Delusional Economics: And there is the China gamble laid bare for all to see. It is true that in relative pricing terms Australia’s income has increased but, as the Governor alludes to, the prices we are paying for cheaper imports is a hollowing out of some industries and a corresponding restructuring of the labour force. By not intervening via monetary and/or fiscal policy in the capital flows associated with the commodities boom the government and the RBA have made it clear that a restructure of the economy will be the outcome.

However, as I have pointed out in my analysis of Europe , and Mr Stevens goes on to say later in the speech, structural change is difficult and expensive. By allowing the economy to restructure in this way we are making a one-way bet on China. That is, if we’ve got it wrong on Beijing, we are in seriously deep trouble because there is no Plan B.

via RBA gambles on China – MacroBusiness.

EconoMonitor » All Feasts Must Come to an End: China’s Debt & Investment Fuelled Growth

Satyajit Das: New lending by Chinese banks in 2009 and 2010 was around 40% of GDP. New bank loans in 2009 and 2010 totalled around $1.1-1.4 trillion, an increase from $740 billion in 2008. Total outstanding loans in the economy have jumped by nearly 50 per cent over the past two years.

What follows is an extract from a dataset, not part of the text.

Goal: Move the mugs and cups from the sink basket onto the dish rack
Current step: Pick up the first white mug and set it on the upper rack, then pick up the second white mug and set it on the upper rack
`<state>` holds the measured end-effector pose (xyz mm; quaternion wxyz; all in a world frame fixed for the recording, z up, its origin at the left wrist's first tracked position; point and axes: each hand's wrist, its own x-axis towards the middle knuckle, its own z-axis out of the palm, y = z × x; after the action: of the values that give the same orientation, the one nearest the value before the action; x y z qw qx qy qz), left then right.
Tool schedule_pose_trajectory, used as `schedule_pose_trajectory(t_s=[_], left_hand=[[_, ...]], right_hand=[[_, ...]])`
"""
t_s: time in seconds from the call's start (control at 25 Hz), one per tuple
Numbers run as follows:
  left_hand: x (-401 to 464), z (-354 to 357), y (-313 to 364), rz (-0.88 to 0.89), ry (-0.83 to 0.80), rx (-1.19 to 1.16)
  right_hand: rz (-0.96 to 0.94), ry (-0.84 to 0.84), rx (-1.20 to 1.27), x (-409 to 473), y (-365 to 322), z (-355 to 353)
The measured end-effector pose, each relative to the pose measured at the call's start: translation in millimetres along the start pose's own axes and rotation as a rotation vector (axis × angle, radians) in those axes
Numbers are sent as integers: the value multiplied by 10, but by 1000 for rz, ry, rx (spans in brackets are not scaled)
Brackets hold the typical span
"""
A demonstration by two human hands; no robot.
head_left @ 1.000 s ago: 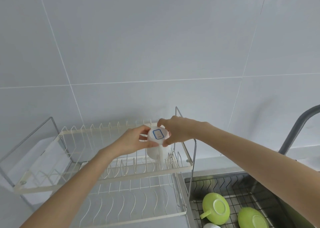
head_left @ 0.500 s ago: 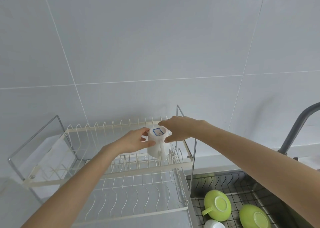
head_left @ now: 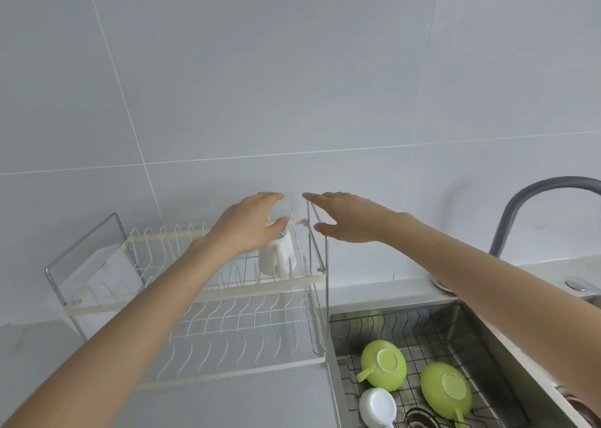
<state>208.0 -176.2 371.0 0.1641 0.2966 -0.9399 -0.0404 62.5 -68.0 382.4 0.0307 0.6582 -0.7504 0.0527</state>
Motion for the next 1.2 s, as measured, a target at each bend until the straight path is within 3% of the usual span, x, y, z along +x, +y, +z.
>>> schedule_pose_trajectory(t_s=[0.16,0.48,1.2], left_hand=[[-109,61,449,84,78,24],[-79,475,1078,121,14,0],[-228,2261,1398,-206,-568,-42]], right_hand=[[22,42,3,-370,193,29],[105,-63,19,-809,746,217],[219,-349,292,-1105,1573,1901]])
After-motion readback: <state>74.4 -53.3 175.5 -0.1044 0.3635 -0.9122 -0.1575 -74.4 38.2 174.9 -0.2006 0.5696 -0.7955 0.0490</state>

Around 90% of this lending was directed towards investment in building, plant, machinery and infrastructure by State Owned Enterprises (“SOE”). In 2010, China allocated over $2.6 trillion to investment expenditure – the highest proportion of GDP of any major economy in the world. According to the World Bank, almost all of China’s growth since 2008 has come from “government influenced expenditure”.

via EconoMonitor : EconoMonitor » All Feasts Must Come to an End: China’s Debt & Investment Fuelled Growth, Part 1.